To overcome the memory issues, let's store as few data in the memory as possible:

out = 0;
Do[out = out + i^2, {i, 1, 100000000}]; // AbsoluteTiming
out

{58.7571, Null}

333333338333333350000000

I observed 100-200 MB memory usage in the system monitor.

For comparison, the original approach from OP's question:

AbsoluteTiming[Total[Map[#^2 &, Range[1, 100000000]]]]

{11.2087, 333333338333333350000000}

and it ate 5.6 GB of memory.


EDIT: Using the parallelized version from Karsten 7.'s answer I got the result on a 4 core machine in 17.098 seconds - i.e., 3.44 times faster. I'd expect the parallelized Do loop to be faster than the OP's approach on an 8 core machine (not so rare these days). On a $\geq 16$ core cluster the benefit from parallelization would be significant.

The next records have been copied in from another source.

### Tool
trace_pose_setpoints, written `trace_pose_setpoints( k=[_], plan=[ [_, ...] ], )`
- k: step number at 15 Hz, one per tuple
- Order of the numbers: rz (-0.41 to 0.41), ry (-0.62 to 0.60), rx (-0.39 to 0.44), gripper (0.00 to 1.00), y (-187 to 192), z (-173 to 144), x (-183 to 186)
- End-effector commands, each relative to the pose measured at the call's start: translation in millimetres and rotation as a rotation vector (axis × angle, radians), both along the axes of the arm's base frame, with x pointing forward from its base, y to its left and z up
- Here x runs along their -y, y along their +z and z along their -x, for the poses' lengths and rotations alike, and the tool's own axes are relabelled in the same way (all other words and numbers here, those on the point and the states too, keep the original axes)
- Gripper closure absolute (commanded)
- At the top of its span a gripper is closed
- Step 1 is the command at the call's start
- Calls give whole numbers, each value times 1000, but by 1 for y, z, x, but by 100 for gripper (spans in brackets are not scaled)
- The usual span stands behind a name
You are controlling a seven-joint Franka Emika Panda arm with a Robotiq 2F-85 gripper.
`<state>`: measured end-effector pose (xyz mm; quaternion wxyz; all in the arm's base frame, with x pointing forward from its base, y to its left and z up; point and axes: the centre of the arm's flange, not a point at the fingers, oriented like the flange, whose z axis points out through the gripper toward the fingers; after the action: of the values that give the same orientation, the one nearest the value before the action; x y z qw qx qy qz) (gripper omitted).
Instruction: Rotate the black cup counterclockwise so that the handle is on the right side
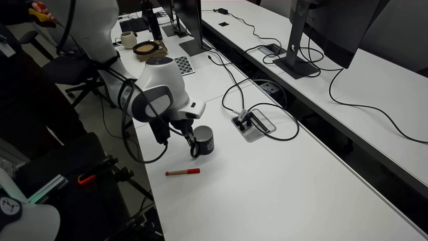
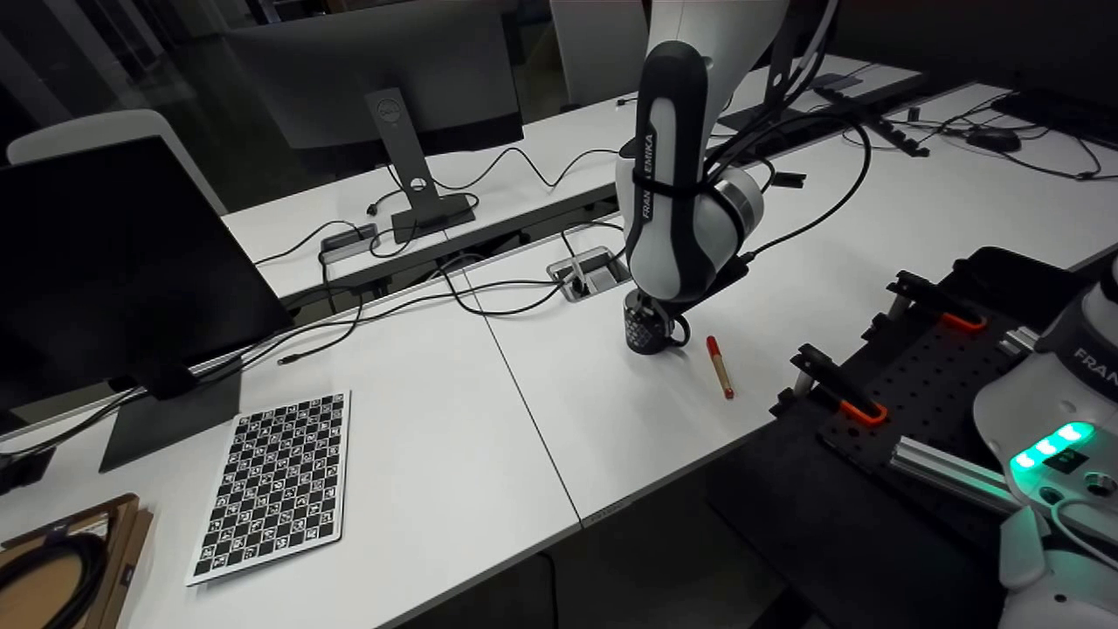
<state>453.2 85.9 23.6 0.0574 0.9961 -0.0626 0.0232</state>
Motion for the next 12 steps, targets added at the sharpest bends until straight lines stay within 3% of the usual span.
trace_pose_setpoints(
  k=[1, 12],
  plan=[
    [-5, -12, 8, 100, 1, 5, 7],
    [22, -56, 9, 100, 4, 5, 29]
  ],
)
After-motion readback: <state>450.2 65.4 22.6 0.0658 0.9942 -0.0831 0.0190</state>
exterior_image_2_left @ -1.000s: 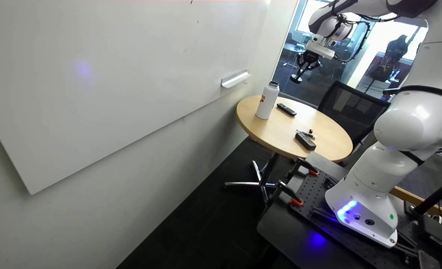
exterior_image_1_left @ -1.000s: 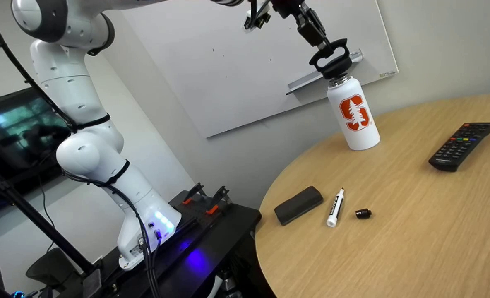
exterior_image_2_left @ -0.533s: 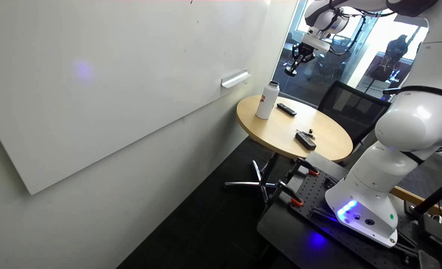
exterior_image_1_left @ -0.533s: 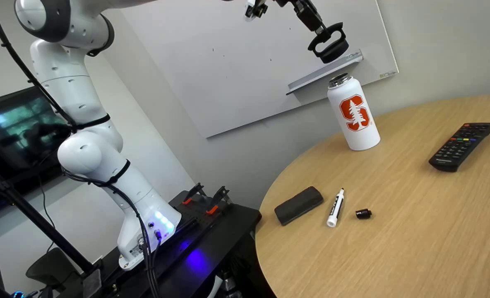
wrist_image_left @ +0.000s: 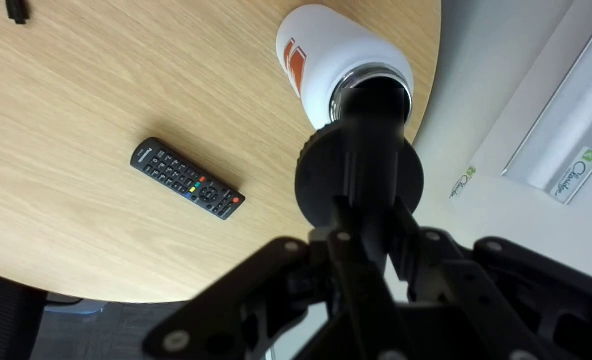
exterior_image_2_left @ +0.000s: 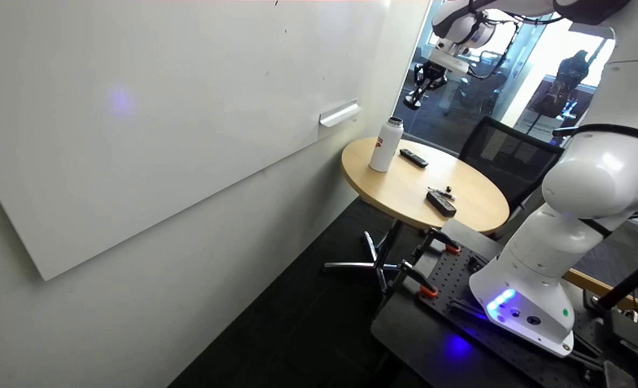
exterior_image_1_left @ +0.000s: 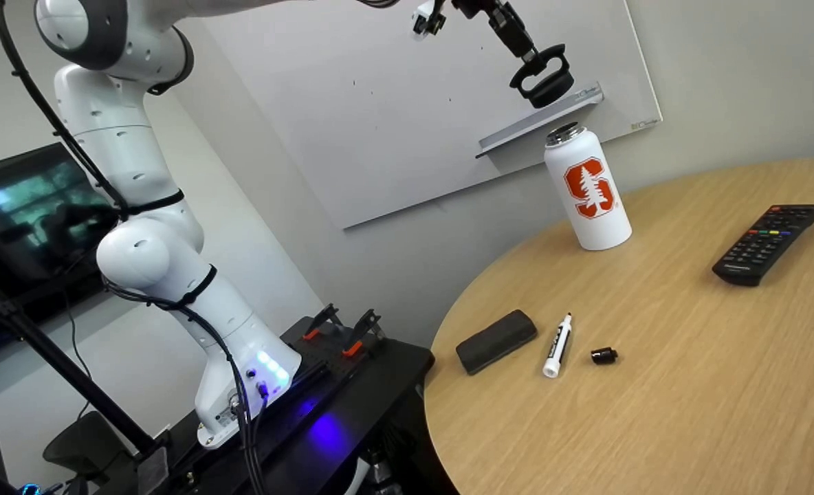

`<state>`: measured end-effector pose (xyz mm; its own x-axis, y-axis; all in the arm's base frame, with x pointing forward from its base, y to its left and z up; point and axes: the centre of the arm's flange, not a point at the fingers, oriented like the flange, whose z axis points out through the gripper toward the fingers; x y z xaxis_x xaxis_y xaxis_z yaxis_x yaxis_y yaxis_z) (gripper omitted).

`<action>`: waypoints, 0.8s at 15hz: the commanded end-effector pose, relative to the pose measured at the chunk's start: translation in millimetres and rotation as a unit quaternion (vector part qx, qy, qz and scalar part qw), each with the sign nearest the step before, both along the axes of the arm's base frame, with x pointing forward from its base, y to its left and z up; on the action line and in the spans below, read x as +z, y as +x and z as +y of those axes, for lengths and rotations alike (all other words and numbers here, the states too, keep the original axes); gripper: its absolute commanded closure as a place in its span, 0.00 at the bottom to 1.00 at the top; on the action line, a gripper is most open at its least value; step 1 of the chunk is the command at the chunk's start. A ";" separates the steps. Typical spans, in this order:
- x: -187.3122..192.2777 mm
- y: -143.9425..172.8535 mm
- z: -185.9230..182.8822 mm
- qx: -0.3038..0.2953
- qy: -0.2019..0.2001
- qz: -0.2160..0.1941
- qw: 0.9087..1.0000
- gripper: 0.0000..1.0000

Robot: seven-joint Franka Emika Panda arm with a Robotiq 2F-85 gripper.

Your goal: Put the lid on the white flask

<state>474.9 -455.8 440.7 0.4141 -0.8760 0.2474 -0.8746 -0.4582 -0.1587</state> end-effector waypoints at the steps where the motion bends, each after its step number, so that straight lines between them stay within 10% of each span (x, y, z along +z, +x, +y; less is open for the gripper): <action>1: -7.4 12.4 0.4 0.014 0.000 0.008 1.000 0.95; 12: -37.0 32.1 -6.7 0.017 0.009 0.021 1.000 0.95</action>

Moreover, while BlacKow's thorough analysis takes advantage of the structure of the data, in case when the data are e.g. experimental and no such clear pattern is observed, a parallelized Do loop might be the most efficient way to handle them.

When memory is crucial, thanks to an analysis of Eric Towers, it appears that Do is the most efficient solution. When it's parallelized, it can also compete when it comes to timing.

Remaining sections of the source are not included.